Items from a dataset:
BEGIN
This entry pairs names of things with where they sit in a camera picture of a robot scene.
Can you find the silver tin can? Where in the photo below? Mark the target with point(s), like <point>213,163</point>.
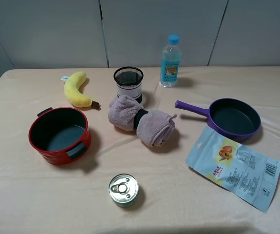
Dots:
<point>123,190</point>

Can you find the rolled lilac towel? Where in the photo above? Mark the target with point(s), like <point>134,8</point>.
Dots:
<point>153,128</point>

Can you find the black mesh pen holder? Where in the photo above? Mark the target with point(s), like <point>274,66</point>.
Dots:
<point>129,82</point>

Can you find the clear water bottle blue cap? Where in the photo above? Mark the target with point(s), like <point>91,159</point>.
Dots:
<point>171,58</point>

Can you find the yellow plush banana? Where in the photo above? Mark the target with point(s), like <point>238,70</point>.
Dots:
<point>74,96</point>

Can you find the purple frying pan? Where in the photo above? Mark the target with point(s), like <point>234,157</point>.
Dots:
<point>229,117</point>

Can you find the light blue snack pouch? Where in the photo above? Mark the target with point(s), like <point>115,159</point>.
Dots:
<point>246,173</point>

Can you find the red pot with black handles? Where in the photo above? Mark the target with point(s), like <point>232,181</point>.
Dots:
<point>60,135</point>

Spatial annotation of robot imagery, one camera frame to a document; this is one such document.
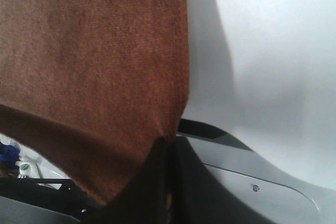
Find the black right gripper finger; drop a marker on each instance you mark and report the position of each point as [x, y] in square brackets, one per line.
[150, 197]

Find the brown towel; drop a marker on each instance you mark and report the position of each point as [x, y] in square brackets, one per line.
[92, 84]

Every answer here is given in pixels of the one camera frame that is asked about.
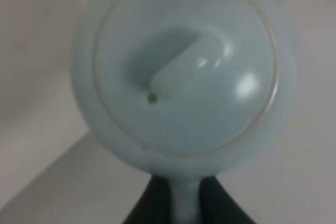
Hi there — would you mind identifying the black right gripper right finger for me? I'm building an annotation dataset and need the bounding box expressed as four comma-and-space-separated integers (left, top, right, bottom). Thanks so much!
199, 178, 256, 224

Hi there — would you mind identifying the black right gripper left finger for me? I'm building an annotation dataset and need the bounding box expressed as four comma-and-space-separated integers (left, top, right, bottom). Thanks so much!
123, 176, 171, 224

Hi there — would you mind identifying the light blue porcelain teapot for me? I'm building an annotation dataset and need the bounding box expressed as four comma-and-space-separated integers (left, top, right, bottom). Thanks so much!
71, 0, 297, 223

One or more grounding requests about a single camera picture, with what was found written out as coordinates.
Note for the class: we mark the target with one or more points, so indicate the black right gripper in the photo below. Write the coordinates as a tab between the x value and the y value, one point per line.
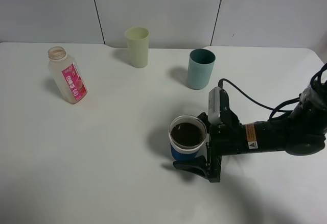
227	136

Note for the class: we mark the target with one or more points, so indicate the clear cup with blue sleeve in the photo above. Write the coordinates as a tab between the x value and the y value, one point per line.
186	134

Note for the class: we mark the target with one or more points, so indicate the clear plastic beverage bottle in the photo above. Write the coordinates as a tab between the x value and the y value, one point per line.
65	72

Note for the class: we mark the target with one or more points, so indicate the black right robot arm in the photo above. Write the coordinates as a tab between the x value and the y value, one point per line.
296	126

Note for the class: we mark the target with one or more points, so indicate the teal plastic cup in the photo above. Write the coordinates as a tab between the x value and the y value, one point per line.
201	63

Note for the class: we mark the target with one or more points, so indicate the pale yellow plastic cup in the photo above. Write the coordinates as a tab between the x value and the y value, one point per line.
138	45

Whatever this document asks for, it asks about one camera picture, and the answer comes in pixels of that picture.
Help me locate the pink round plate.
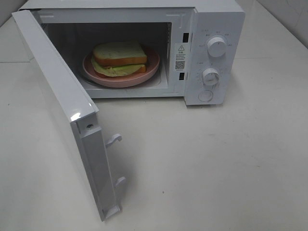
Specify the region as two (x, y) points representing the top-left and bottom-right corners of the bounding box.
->
(82, 46), (160, 88)

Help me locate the toast sandwich with lettuce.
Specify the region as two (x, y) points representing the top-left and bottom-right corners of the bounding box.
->
(91, 41), (147, 77)

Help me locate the white microwave door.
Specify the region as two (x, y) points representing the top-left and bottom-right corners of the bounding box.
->
(12, 10), (126, 221)

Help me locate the glass microwave turntable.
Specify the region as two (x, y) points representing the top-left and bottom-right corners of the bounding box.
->
(82, 59), (161, 88)

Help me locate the round white door button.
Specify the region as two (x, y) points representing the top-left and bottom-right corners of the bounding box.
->
(198, 90), (213, 102)

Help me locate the white warning label sticker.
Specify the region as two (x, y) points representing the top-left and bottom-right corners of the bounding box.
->
(174, 43), (189, 71)

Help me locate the white lower microwave knob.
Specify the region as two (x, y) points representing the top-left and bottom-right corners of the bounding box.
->
(202, 68), (220, 86)

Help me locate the white microwave knob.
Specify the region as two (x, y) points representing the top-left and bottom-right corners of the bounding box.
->
(202, 68), (220, 86)
(206, 35), (227, 58)

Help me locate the white microwave oven body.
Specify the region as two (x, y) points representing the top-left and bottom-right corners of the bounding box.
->
(18, 0), (245, 105)

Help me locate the white upper microwave knob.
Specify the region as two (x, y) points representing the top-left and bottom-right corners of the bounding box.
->
(206, 35), (227, 58)

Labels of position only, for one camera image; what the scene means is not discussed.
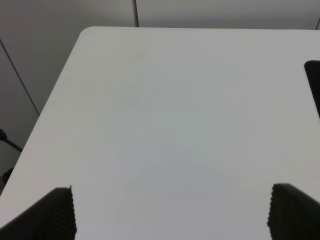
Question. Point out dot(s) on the dark table leg fixture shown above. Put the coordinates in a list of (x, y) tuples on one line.
[(4, 138)]

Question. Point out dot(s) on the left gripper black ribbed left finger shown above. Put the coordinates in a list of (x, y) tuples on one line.
[(50, 218)]

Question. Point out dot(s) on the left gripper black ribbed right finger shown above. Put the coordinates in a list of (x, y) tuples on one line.
[(293, 215)]

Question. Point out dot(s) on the black rectangular mouse pad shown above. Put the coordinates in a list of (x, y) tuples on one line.
[(312, 70)]

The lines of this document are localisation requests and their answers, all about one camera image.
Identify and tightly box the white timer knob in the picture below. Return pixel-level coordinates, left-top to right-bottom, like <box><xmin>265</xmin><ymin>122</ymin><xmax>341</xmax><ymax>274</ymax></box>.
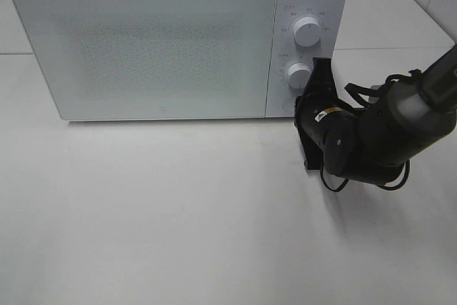
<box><xmin>286</xmin><ymin>63</ymin><xmax>311</xmax><ymax>89</ymax></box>

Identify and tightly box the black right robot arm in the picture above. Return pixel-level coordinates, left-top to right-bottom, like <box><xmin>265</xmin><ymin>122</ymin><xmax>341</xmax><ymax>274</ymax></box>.
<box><xmin>294</xmin><ymin>48</ymin><xmax>456</xmax><ymax>191</ymax></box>

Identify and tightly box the upper white power knob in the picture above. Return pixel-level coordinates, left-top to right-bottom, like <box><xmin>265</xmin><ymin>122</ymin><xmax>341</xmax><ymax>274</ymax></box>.
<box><xmin>292</xmin><ymin>16</ymin><xmax>322</xmax><ymax>47</ymax></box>

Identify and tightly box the white microwave door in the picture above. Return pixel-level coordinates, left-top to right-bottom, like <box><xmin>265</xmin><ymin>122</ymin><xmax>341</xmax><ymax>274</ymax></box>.
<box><xmin>14</xmin><ymin>0</ymin><xmax>275</xmax><ymax>121</ymax></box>

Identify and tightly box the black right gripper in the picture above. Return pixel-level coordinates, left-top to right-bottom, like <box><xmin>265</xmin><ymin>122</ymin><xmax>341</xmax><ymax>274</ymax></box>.
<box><xmin>294</xmin><ymin>57</ymin><xmax>353</xmax><ymax>170</ymax></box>

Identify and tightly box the round white door-release button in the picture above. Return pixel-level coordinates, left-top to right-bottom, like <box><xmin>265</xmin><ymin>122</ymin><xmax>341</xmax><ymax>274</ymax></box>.
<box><xmin>282</xmin><ymin>97</ymin><xmax>296</xmax><ymax>116</ymax></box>

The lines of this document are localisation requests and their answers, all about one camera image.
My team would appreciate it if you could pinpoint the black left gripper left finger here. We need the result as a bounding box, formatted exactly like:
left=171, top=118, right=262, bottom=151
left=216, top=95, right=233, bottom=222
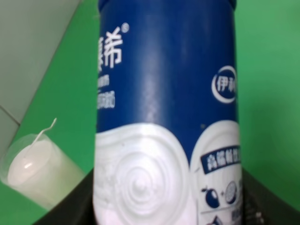
left=39, top=170, right=96, bottom=225

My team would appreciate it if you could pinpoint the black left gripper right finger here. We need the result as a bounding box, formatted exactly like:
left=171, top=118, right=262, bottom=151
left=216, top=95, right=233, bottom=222
left=241, top=169, right=300, bottom=225

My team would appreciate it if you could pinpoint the blue and white yogurt bottle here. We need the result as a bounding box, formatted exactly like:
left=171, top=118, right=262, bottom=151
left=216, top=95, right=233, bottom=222
left=93, top=0, right=243, bottom=225

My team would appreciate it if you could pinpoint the tall white candle in glass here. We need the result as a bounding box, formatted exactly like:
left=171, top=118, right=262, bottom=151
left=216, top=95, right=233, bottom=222
left=0, top=122, right=85, bottom=210

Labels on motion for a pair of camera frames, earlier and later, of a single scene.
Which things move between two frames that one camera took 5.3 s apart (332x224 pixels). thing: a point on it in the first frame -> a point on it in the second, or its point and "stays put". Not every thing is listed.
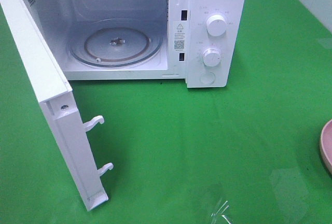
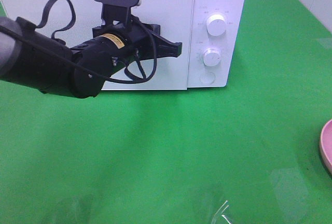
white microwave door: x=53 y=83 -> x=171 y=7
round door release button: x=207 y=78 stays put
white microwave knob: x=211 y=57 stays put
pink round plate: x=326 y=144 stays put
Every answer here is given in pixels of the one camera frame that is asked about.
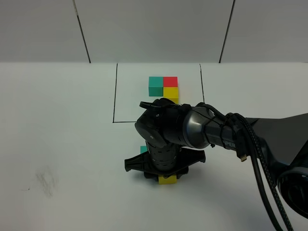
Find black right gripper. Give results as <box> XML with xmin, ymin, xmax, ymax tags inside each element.
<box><xmin>124</xmin><ymin>142</ymin><xmax>206</xmax><ymax>180</ymax></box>

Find green template cube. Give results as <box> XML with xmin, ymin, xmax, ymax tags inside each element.
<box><xmin>148</xmin><ymin>77</ymin><xmax>164</xmax><ymax>97</ymax></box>

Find yellow template cube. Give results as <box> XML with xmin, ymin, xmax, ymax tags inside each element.
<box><xmin>163</xmin><ymin>87</ymin><xmax>179</xmax><ymax>104</ymax></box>

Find white template sheet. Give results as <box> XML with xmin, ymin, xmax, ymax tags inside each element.
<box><xmin>114</xmin><ymin>63</ymin><xmax>204</xmax><ymax>122</ymax></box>

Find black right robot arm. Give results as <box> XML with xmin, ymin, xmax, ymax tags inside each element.
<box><xmin>125</xmin><ymin>98</ymin><xmax>308</xmax><ymax>217</ymax></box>

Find red template cube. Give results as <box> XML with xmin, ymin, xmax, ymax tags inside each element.
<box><xmin>163</xmin><ymin>77</ymin><xmax>178</xmax><ymax>88</ymax></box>

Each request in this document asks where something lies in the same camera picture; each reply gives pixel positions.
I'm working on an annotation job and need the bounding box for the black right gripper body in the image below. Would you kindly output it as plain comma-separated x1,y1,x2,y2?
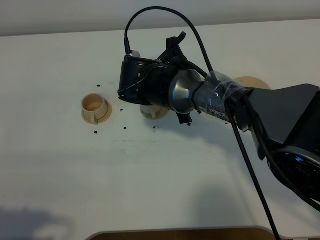
117,32,198,124

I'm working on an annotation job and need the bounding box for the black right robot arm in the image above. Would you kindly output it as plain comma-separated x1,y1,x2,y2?
118,32,320,209

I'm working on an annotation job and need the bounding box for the beige teapot saucer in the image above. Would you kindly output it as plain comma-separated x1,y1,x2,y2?
235,76,271,90

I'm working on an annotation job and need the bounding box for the beige middle teacup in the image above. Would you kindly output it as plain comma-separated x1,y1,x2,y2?
139,105,161,119

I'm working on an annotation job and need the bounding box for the beige teacup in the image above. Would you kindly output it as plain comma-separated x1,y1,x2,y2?
81,92,107,125
139,105,161,119

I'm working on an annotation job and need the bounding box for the beige middle cup saucer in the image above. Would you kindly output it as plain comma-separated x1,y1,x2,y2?
145,107,169,120

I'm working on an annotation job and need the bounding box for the beige cup saucer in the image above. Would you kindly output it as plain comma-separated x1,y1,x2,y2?
145,107,169,120
81,97,114,125

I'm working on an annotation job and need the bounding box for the beige left cup saucer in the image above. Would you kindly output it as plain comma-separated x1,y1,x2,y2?
81,97,114,125

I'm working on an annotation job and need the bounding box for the beige left teacup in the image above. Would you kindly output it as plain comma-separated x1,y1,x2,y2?
81,92,107,125

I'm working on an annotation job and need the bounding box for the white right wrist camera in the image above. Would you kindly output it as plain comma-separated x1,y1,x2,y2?
127,50,141,58

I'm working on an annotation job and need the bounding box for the black right camera cable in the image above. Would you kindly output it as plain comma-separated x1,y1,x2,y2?
124,6,282,240

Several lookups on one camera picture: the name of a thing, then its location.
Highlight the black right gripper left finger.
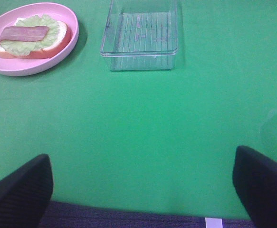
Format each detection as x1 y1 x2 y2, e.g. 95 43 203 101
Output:
0 154 53 228

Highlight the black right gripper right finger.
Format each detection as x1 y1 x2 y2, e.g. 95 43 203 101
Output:
232 145 277 228

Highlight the green toy lettuce leaf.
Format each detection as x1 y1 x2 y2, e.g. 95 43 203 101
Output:
0 14 68 58

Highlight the toy bacon strip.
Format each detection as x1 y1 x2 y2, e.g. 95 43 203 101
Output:
0 26 49 43

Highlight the toy bread slice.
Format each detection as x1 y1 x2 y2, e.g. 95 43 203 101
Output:
0 15 72 59

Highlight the white floor tape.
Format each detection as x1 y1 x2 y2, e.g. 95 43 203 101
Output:
205 217 223 228

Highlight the green tablecloth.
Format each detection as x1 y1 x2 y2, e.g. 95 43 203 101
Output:
0 0 277 219

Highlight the pink round plate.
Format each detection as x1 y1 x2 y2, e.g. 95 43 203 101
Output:
0 2 79 76

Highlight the clear right plastic tray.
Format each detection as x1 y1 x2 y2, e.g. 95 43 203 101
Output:
100 0 178 71
END
Exercise objective: Only the lines above from the one containing "left gripper right" through the one containing "pink round plate: x=326 y=144 stays put" should be returned, verbatim and inclusive, with pictures excluded.

Written reply:
My team would appreciate it if you could pinpoint the black left gripper right finger here. We need the result as a bounding box, formatted exactly like:
left=171, top=118, right=262, bottom=151
left=216, top=95, right=233, bottom=222
left=241, top=169, right=300, bottom=225

My team would appreciate it if you could pinpoint the blue and white yogurt bottle here. We need the result as a bounding box, formatted exactly like:
left=171, top=118, right=262, bottom=151
left=216, top=95, right=233, bottom=222
left=93, top=0, right=243, bottom=225

My team would appreciate it if you could pinpoint the tall white candle in glass here. We need the result as a bounding box, formatted exactly like:
left=171, top=118, right=262, bottom=151
left=216, top=95, right=233, bottom=222
left=0, top=122, right=85, bottom=210

Labels on motion for a pair of camera frames, earlier and later, of a single scene.
Which things move between two frames that one camera took 5.3 s apart (332x224 pixels). thing: a point on it in the first frame -> a point on it in the second, or its point and "stays put". Not every thing is listed.
white microwave door: x=53 y=83 -> x=171 y=7
round door release button: x=207 y=78 stays put
white microwave knob: x=211 y=57 stays put
pink round plate: x=326 y=144 stays put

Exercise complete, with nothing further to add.